--- RECORDS FOR PROCESSING ---

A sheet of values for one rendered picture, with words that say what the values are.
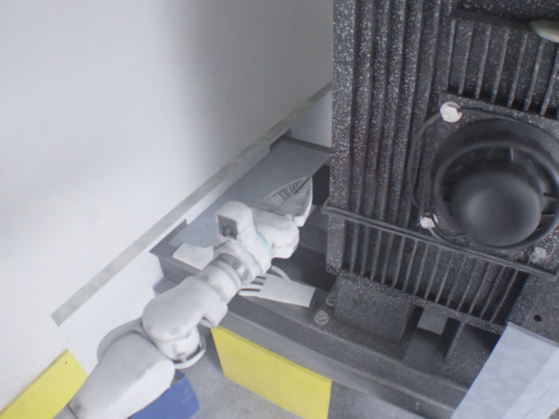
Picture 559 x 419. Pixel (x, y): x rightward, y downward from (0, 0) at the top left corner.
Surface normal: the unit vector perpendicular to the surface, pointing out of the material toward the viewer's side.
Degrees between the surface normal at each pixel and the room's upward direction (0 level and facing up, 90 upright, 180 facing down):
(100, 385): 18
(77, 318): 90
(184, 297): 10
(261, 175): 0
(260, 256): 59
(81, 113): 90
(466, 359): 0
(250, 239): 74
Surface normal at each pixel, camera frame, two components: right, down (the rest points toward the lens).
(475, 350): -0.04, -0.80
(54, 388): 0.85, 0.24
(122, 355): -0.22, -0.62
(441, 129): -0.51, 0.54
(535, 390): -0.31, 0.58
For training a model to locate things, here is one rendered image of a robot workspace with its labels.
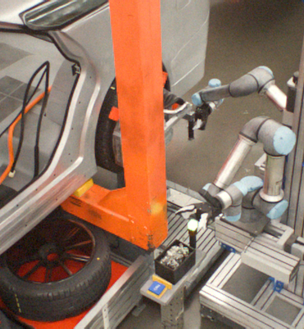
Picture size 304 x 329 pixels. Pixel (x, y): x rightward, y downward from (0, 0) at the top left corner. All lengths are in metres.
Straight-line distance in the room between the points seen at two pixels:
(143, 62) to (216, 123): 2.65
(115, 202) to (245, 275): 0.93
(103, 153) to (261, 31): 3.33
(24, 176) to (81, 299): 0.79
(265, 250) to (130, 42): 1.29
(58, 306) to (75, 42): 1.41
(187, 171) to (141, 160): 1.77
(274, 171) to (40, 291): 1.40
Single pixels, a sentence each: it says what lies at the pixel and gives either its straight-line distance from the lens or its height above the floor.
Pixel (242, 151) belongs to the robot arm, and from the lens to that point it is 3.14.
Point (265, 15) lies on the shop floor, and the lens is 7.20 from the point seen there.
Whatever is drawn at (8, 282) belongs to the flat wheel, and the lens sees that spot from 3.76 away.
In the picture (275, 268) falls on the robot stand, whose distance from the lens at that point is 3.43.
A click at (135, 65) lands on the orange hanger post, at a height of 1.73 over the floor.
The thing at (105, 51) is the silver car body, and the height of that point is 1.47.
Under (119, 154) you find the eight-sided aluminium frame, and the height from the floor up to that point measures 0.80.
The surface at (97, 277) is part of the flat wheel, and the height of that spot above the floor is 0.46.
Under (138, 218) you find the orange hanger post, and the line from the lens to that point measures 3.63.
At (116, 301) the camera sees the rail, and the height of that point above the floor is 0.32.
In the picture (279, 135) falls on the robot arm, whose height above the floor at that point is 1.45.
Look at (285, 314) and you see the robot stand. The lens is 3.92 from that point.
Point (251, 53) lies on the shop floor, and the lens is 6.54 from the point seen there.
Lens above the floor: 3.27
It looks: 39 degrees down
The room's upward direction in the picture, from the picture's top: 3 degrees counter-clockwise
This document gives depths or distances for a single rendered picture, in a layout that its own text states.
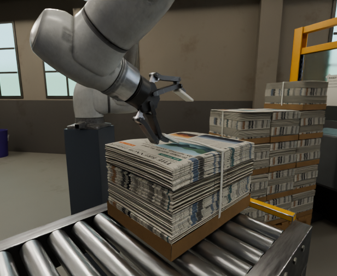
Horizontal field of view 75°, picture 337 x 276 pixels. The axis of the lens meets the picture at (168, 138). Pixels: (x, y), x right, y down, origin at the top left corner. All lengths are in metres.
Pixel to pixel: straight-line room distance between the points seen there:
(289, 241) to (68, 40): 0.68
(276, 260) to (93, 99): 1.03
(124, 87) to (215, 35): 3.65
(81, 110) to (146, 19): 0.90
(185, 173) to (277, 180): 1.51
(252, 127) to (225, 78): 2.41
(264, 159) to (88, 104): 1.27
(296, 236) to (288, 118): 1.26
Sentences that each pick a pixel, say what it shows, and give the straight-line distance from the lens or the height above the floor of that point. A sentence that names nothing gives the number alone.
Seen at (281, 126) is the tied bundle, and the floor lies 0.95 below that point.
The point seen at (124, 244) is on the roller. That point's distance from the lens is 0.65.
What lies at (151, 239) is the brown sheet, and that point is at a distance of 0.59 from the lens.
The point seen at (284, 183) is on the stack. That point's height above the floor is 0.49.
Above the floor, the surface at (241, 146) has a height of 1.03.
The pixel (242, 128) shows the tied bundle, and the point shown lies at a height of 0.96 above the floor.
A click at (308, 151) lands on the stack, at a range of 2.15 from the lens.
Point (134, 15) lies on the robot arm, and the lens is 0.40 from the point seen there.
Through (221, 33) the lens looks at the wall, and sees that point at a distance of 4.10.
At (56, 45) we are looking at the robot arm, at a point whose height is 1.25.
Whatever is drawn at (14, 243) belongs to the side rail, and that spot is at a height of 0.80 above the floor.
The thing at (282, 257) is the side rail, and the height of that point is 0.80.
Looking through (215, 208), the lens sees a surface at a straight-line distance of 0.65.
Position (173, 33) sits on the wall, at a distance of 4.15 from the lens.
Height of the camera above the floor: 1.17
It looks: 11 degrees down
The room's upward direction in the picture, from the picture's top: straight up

---

WORK REQUIRED: Lines wanted from the entries above: the one with "(441, 129): -0.51, 0.54", the one with "At (116, 301)", and all lines between. Please copy them exactly, without the pictures and without anything else.

EXPECTED ANSWER:
(441, 129): -0.51, 0.54
(535, 390): -0.31, 0.58
For training a model to locate things, here is one rendered image of a robot workspace with its labels.
Picture size 304 x 329 pixels. Pixel (x, y): x rightward, y downward from (0, 0) at the top left corner. All lengths are in metres.
Straight-line distance in the room between the points seen at two pixels:
(143, 62) to (216, 123): 2.65
(115, 202) to (245, 275): 0.93
(103, 153) to (261, 31): 3.33
(24, 176) to (81, 299): 0.79
(265, 250) to (130, 42): 1.29
(58, 306) to (75, 42): 1.41
(187, 171) to (141, 160): 1.77
(274, 171) to (40, 291): 1.40
Single pixels, a sentence each: it says what lies at the pixel and gives either its straight-line distance from the lens or its height above the floor.
Pixel (242, 151) belongs to the robot arm, and from the lens to that point it is 3.14.
Point (265, 15) lies on the shop floor, and the lens is 7.20 from the point seen there.
Whatever is drawn at (8, 282) belongs to the flat wheel, and the lens sees that spot from 3.76 away.
In the picture (275, 268) falls on the robot stand, whose distance from the lens at that point is 3.43.
A click at (135, 65) lands on the orange hanger post, at a height of 1.73 over the floor.
The thing at (105, 51) is the silver car body, and the height of that point is 1.47.
Under (119, 154) you find the eight-sided aluminium frame, and the height from the floor up to that point measures 0.80.
The surface at (97, 277) is part of the flat wheel, and the height of that spot above the floor is 0.46.
Under (138, 218) you find the orange hanger post, and the line from the lens to that point measures 3.63.
At (116, 301) the camera sees the rail, and the height of that point above the floor is 0.32.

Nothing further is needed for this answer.